The present invention relates generally to travelling wave tubes and, more particularly, to an improved collector for use in such tubes. As is known, a travelling wave tube comprises a wave propagating structure including an elongated tube in which an injected stream of electrons interacts continuously with the field of a guided electromagnetic wave moving substantially in synchronism with the stream of electrons such that there is a net transfer of energy from the stream to the wave.
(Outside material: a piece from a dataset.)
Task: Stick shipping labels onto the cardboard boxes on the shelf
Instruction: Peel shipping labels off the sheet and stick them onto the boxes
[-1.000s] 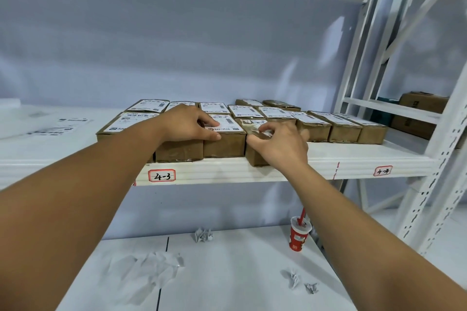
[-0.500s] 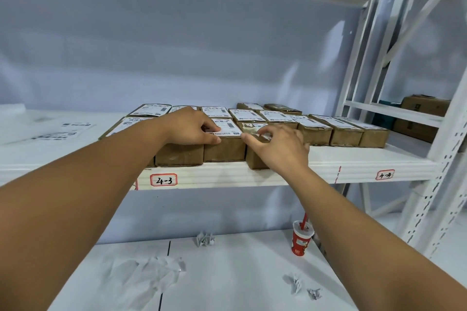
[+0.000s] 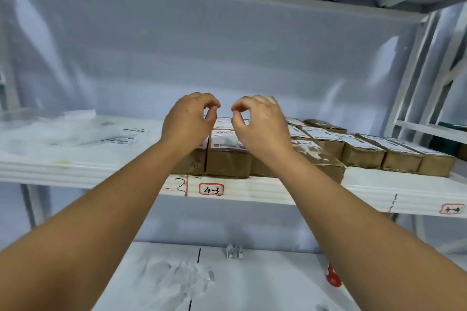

Travelling wave tubes are commonly used in the communications field for amplification of radio-frequency signals. One type of travelling wave tube is disclosed in Reference Data For Radio Engineers, Pages 17-20 and 17-21. In such devices, the electron beam produced by an electron gun is directed through the elongated tube and is collected at the opposite end of the tube by a collector electrode. Usually the collector is in the form of a metallic central element that is surrounded by a ceramic insulator which has an inner metallized surface so that the electrode can be secured to the surface thereof.
One of the problems encountered with traveling wave tubes is the dissipation of the heat that is developed in the collectors, particularly multi-stage collectors that produce relatively high power outputs. Because of the differences in thermal expansion coefficients between the metal electrode, which is usually copper, and the ceramic insulator, significant tensile hoop stresses will be developed in the ceramic. Also, severe tensile stresses will arise between the metal and ceramic surfaces of the collector which are brazed to each other. Because of these high thermally-induced stresses, the ceramic insulator may fracture after only short periods of temperature cycling. In other instances, the metallized surface of the ceramic insulator may be pulled from the insulator by the metal.
Various techniques have been developed by various manufacturers to keep the thermal stresses within acceptable limits. One type of air-cooled collector that has been proposed has a plurality of elongated slots that are directed inwardly from the outer peripheral surface of the metal electrode to allow the metal electrode to expand without fracturing the ceramic insulator around the electrode. However, it was determined that such an arrangement resulted in a very high stress concentration at the joint between one edge of the slot and the adjacent metallized surface of the ceramic insulator. Analysis has indicated that only a slight increase in yield strength of the metal electrode would drive the stress in the braze joint above the tensile strength of the metallizing on the surface of the ceramic and, as stated previously, would result in failure due to the separation of the metallized surface from the ceramic insulator.